Jakarta – Para praktisi, akademisi dan pakar kelembagaan energi menilai revisi UU Migas menjadi sangat mendesak untuk segera diselesaikan dalam waktu dekat. Salah satu substansi yang harus diatur dalam revisi UU 22/2001 adalah tata kelola kelembagaan Migas. Pasalnya, Mahkamah Konstitusi (MK) telah tiga kali melakukan Yudisial Review.
Menurut Pengamat Energi dari Universitas Gajah Mada (UGM) Fahmy Radhi, revisi UU Migas harus dapat memperkuat posisi Pertamina sebagai National Oil Company (NOC) yang merupakan representasi Negara dalam penguasaan dan pengusahaan lahan Migas. Untuk itu, revisi UU Migas juga harus memberikan privilege kepada Pertamina.
“Pertamina harus diberikan hak utama dalam penawaran lahan migas yang baru, hak utama untuk mengakuisisi partisipasi interest, serta hak utama untuk mengelola lahan yang kontraknya sudah berakhir,” papar Fahmy.
Dalam diskusi bersama insan pers di Cikini, pada (21/11), Fahmy mengatakan, tidak ada alasan bagi DPR untuk kembali menunda penyelesaian revisi UU 22/2001.
“Semakin ditunda penyelesaian revisi UU Migas akan menimbulkan ketidakpastian tata kelola kelembagaan Migas yang dapat dimanfaatkan oleh Mafia Migas,” ungkap Fahmy yang juga mantan Anggota Reformasi Tata Kelola Migas.
Jika sampai dengan akhir 2016 DPR tetap tidak mampu menyelesaikan revisi UU Migas, Fahmy berharap Presiden Joko Widodo sudah seharusnya mengeluarkan Peraturan Pemerintah Pengganti Undang-Undang (Perpu) Migas sebagai dasar hukum tata kelola kelembagaan Migas.
Hal senada juga disampaikan oleh Ketua Indonesia Parliamentary Center (IPC), Sulastio. “Sektor migas adalah sektor strategis yang rentan ditunggangi oleh kepentingan Mafia Migas. Karena itu, sudah seharusnya proses-proses pembahasannya transparan dan partisipatif,” kata Sulastio.
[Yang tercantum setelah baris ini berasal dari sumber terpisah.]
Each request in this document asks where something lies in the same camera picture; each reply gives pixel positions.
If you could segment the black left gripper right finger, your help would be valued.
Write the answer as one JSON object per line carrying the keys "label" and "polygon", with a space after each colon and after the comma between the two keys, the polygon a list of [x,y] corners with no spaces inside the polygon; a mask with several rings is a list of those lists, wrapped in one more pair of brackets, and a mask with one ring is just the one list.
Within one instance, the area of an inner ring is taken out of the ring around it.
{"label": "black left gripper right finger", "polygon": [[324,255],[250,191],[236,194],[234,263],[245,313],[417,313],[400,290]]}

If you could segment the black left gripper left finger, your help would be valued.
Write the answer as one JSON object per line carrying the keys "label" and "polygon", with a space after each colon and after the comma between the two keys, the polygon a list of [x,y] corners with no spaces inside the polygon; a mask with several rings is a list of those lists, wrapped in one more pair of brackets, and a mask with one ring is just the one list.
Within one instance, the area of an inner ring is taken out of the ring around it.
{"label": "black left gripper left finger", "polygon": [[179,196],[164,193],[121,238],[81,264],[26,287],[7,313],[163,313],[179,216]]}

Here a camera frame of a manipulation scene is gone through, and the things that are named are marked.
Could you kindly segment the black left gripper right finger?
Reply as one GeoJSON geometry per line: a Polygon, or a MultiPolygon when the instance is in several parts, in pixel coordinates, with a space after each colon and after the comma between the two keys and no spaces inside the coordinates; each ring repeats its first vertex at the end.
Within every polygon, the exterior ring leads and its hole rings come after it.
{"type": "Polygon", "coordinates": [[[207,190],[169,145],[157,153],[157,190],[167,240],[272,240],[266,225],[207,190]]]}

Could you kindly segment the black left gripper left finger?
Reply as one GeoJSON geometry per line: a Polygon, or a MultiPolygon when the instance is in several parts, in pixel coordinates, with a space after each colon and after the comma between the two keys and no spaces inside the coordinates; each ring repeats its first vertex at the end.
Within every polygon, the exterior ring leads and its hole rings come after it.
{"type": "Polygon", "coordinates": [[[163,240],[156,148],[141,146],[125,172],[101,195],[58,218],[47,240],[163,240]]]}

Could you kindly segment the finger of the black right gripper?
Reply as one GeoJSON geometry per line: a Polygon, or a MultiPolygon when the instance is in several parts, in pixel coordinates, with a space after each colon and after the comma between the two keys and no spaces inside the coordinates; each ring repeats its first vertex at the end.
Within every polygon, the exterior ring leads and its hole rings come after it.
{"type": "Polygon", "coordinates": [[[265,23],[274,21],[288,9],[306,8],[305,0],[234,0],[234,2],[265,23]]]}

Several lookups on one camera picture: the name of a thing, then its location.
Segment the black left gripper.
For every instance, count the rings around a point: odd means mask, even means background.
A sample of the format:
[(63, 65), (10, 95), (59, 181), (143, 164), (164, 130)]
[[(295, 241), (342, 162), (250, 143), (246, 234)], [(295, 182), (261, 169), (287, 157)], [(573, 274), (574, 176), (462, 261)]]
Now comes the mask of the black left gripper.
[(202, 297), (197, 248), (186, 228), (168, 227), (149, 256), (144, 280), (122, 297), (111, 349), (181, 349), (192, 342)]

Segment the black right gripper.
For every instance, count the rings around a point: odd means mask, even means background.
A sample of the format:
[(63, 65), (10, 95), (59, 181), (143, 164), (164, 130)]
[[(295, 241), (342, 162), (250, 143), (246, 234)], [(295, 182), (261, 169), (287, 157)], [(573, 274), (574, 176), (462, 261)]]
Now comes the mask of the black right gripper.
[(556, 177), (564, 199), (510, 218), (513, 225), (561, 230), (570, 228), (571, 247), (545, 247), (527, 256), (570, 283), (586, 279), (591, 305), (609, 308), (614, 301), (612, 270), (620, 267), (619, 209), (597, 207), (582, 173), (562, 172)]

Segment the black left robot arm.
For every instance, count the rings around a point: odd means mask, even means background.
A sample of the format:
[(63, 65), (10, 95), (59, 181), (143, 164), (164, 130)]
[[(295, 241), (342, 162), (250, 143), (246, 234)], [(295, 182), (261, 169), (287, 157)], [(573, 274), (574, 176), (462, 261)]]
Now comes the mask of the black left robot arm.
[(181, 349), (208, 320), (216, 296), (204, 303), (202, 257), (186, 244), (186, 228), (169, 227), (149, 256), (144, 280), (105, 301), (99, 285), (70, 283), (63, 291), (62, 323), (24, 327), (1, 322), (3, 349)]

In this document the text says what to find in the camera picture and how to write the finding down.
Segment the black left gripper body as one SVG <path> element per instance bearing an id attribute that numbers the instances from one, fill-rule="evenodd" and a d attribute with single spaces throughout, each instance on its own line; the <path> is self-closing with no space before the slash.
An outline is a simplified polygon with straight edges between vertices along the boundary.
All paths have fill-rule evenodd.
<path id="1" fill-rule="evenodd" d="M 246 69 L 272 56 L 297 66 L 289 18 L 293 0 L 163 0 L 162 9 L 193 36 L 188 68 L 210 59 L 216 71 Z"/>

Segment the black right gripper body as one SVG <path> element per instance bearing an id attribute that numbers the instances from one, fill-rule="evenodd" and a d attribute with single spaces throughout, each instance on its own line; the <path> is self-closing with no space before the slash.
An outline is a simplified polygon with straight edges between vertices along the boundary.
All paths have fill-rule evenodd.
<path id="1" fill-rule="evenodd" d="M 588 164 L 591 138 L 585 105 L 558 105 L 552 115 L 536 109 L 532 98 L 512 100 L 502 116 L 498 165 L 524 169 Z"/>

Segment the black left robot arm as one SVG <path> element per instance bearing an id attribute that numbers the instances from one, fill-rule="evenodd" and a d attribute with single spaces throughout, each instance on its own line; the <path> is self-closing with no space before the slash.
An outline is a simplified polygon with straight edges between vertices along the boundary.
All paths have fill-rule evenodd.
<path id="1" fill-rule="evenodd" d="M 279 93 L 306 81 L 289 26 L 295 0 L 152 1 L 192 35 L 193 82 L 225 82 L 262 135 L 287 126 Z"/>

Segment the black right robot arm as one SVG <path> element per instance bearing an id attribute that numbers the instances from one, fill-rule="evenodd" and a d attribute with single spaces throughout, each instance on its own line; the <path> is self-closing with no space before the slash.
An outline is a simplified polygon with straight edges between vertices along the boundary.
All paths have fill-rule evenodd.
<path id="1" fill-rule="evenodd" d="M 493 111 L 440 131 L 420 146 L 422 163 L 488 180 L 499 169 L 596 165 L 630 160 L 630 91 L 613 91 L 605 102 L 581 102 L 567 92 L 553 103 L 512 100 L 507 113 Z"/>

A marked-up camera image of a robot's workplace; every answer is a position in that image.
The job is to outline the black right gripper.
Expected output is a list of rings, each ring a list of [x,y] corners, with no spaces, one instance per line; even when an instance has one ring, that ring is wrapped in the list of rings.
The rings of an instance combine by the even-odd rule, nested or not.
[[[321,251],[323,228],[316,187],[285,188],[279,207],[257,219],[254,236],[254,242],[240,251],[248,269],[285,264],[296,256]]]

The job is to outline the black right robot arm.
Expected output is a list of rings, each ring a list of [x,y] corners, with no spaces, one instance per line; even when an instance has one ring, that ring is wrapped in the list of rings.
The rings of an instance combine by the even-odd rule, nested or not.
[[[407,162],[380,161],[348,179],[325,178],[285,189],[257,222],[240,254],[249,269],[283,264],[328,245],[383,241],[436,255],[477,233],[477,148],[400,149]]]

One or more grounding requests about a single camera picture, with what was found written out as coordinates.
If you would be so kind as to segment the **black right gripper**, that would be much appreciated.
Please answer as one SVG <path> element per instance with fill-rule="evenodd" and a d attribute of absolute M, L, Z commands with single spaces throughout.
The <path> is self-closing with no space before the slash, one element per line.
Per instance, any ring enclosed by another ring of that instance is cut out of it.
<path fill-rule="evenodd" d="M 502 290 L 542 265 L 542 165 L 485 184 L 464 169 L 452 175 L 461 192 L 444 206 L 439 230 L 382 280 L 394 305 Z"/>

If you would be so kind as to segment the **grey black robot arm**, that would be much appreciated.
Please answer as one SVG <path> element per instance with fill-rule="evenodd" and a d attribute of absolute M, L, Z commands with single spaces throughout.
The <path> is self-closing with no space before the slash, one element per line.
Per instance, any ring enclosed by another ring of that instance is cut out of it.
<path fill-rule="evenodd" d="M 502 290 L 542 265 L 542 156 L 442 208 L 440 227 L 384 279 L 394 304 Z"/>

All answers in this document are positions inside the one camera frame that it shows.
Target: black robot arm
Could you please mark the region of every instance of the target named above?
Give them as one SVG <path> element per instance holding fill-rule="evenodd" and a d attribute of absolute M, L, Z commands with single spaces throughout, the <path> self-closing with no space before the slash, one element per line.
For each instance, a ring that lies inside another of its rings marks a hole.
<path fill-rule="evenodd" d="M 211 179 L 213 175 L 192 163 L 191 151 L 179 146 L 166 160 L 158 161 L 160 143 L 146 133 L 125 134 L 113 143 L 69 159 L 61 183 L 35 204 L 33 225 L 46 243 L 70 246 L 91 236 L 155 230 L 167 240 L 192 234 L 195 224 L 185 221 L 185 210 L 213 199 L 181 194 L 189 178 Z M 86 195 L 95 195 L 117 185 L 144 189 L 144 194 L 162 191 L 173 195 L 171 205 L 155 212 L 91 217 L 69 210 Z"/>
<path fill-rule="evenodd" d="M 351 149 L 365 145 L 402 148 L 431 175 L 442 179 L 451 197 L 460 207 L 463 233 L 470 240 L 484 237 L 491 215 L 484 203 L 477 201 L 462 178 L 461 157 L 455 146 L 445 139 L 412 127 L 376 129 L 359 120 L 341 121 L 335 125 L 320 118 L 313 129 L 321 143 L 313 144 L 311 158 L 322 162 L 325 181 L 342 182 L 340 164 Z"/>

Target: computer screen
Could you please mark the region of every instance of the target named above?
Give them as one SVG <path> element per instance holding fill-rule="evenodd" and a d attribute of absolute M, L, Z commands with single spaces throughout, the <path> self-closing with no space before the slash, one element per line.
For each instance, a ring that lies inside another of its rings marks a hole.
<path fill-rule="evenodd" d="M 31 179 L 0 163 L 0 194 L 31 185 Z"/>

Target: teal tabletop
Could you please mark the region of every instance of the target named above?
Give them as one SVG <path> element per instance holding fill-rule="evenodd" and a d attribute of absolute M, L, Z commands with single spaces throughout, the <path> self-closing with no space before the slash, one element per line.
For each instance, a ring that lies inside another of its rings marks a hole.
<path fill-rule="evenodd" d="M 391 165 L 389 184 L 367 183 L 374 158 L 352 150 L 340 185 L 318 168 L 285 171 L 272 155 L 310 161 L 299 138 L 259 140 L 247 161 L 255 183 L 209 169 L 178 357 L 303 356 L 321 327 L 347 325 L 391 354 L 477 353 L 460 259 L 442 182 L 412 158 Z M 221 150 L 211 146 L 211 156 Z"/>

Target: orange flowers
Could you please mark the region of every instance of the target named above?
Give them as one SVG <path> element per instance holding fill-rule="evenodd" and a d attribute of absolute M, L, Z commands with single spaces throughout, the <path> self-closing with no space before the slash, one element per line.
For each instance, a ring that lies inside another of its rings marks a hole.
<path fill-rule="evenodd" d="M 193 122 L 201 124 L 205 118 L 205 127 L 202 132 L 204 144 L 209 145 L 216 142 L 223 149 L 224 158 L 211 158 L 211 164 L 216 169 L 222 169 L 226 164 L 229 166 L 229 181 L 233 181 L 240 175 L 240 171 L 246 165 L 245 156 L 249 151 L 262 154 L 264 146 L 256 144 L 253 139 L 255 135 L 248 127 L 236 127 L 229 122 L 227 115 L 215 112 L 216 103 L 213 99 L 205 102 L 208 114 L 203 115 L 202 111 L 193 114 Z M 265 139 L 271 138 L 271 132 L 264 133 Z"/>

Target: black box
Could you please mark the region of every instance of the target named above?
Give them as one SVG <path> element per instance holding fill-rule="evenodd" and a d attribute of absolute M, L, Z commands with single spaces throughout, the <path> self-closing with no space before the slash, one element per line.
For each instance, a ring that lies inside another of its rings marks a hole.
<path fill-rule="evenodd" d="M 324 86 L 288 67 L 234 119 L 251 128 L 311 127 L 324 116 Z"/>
Sementara itu, Anggota Dewan Energi Nasional, Andang Bachtiar menegaskan, UU Migas yang baru harus mengakomodasi kemudahan-kemudahan negeri ini untuk memperoleh minyak impor, demi menjaga ketahanan energi nasional. Di samping itu, UU Migas juga harus mendorong National Oil Company (NOC) untuk mendapatkan blok-blok Migas di luar negeri dalam rangka mengamankan pasokan Migas ke dalam negeri.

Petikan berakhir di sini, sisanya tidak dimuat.